The following side/adverse effects have been selected on the basis of their potential clinical significance (possible signs and symptoms in parentheses where appropriate)—not necessarily inclusive:

Those indicating need for medical attention only if they continue or are bothersome
Incidence more frequent
    
Abdominal pain {01}
    
diarrhea{01}

Incidence less frequent or rare
    
anorexia {01}(loss of appetite)
    
Arthralgia {01}(joint pain)
    
constipation {01}
    
coughing {01}
    
cramps {01}
    
dry mouth {01}
    
dyspepsia {01}(heart burn or upset stomach)
    
fatigue {01}
    
fever {01}
    
flatulence {01}
    
flu-like disorder {01}
    
insomnia {01}(trouble sleeping or getting to sleep)
    
jaundice{01} (yellowish skin)
    
myalgia {01}(muscle pain)
    
pharyngitis {01}(flu–like symptoms )
    
rhinitis {01}( stuffy nose)
    
urinary tract infection {01}(blood in urine; lower back pain; pain or burning while urinating)



Note: In post marketing studies, hepatotoxicity, including jaundice, elevated liver function tests, and hepatocellular damage, have been reported. Although some of these cases were fatal, no fatalities were found in these events.{01}




Overdose
For more information on the management of overdose or unintentional ingestion, contact a poison control center (see Poison Control Center Listing).

Treatment of overdose
There are no reported cases of an overdose with balsalazide disodium. However, a 3-year-old boy who ingested 2 grams of another mesalamine product was treated with ipecac and activated charcoal with no adverse reactions.{01} If an overdose does occur, treatment should be primarily symptomatic and supportive with special attention paid to the correction of electrolyte levels.{01}

Supportive care—Patients in whom overdose is confirmed or suspected should be referred for psychiatric consultation.


Patient Consultation
As an aid to patient consultation, refer to Advice for the Patient, Balsalazide (Systemic).

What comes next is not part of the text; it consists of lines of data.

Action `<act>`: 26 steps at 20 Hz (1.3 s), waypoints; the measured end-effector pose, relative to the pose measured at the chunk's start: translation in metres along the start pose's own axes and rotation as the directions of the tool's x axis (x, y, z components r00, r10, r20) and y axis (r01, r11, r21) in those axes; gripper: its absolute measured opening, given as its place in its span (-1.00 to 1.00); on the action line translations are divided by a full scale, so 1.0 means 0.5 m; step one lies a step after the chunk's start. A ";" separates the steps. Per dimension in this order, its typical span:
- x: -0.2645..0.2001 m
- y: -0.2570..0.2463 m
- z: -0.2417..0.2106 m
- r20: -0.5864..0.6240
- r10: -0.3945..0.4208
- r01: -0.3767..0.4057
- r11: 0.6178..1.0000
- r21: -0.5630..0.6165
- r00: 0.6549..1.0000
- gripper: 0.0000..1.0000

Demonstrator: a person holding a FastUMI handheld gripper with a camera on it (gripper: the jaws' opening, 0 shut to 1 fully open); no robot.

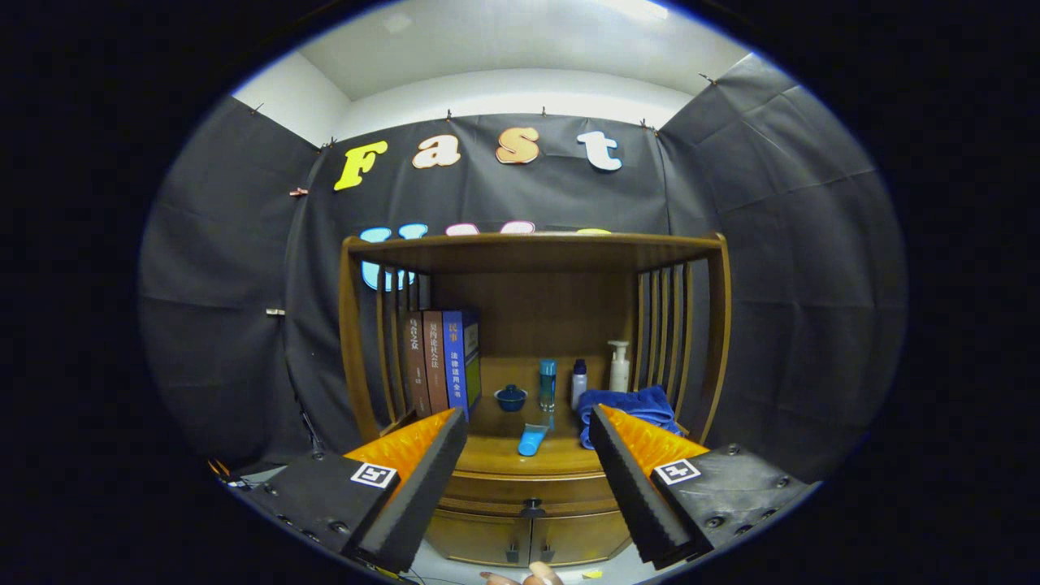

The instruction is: Pull open the drawer, take out the items inside it, and place them on the countertop above the cabinet.

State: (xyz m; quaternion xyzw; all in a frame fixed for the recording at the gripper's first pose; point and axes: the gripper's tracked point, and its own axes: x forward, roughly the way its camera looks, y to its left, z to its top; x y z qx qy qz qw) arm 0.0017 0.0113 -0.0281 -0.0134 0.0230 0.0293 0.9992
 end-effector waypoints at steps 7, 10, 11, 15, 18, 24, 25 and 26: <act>-0.041 0.007 0.036 0.013 0.016 -0.016 1.000 0.013 1.000 0.98; -0.048 0.003 0.044 0.022 0.014 -0.015 1.000 0.015 1.000 0.98; -0.048 0.000 0.044 0.023 0.013 -0.013 1.000 0.021 1.000 0.98; -0.047 -0.008 0.038 0.007 0.007 -0.007 1.000 0.019 1.000 0.98; -0.048 -0.008 0.043 0.013 0.006 -0.007 1.000 0.015 1.000 0.98; -0.047 0.004 0.042 0.010 0.019 -0.019 1.000 0.015 1.000 0.98; -0.047 0.007 0.042 0.010 0.022 -0.022 1.000 0.014 1.000 0.98; -0.048 0.009 0.042 0.011 0.026 -0.026 1.000 0.014 1.000 0.98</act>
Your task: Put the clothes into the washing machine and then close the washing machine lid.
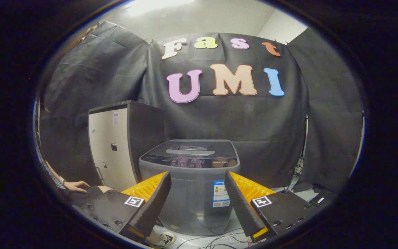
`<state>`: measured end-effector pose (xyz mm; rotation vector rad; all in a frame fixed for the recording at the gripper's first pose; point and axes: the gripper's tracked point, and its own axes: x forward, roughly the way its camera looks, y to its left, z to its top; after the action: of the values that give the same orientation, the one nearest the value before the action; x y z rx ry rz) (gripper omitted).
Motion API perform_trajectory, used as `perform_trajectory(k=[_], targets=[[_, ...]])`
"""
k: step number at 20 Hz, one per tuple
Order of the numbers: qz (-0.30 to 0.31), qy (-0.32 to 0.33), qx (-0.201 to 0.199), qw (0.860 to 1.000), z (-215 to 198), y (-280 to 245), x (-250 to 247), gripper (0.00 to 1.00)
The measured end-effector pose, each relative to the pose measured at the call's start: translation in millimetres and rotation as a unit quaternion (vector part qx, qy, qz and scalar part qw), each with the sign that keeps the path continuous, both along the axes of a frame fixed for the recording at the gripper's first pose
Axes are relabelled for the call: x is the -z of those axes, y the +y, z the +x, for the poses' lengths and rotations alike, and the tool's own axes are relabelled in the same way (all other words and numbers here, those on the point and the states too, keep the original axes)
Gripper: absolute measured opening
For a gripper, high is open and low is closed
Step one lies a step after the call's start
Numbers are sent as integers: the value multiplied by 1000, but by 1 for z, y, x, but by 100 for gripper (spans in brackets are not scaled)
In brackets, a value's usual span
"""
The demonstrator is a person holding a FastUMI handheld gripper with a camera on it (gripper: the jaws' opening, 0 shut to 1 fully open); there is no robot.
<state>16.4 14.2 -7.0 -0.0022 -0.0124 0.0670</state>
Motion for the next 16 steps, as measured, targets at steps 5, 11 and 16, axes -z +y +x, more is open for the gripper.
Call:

In providing consultation, consider emphasizing the following selected information (» = major clinical significance):

Before using this medication
»   Conditions affecting use, especially:
Sensitivity to balsalazide, balsalazide metabolites, or salicylates

Proper use of this medication

» Proper dosing
Taking as soon as possible; not taking if almost time for next scheduled dose; not doubling doses

Proper storage

Precautions while using this medication
» Regular visits to physician to check progress

» Contacting physician if condition gets worse


For oral dosing forms:
The recommended dose, frequency, and length of treatment should not be exceeded. {01}.


Oral Dosage Forms

BALSALAZIDE DISODIUM CAPSULES

Usual Adult Dose
Ulcerative colitis , active (treatment)
Oral, three 750-mg balsalazide capsules three times a day for a total daily dose of 6.75 grams for a duration of eight weeks. Treatment may last up to twelve weeks in some patients.{01}


Usual adult prescribing limits
The safety and effectiveness of balsalazide disodium treatments over a period of time greater than 12 weeks has not been established.{01}

Usual Pediatric Dose
Safety and efficacy have not been established.{01}

Usual Geriatric Dose
See Usual adult dose.

Strength(s) usually available
U.S.—


750 milligram (Rx) [Colozal ( colloidal silicon dioxide) (magnesium stearate)]

Packaging and storage:
Store at 25 °C (77 °F), excursions permitted to 15°C–30°C (59°F–86°F){01}



Developed: 11/10/2000



References
  1. Product Information: Colazal™, balsalazide disodium. Salix Pharmaceuticals, Palo Alto, CA, (PI revised 7/2000) reviewed 10/2000.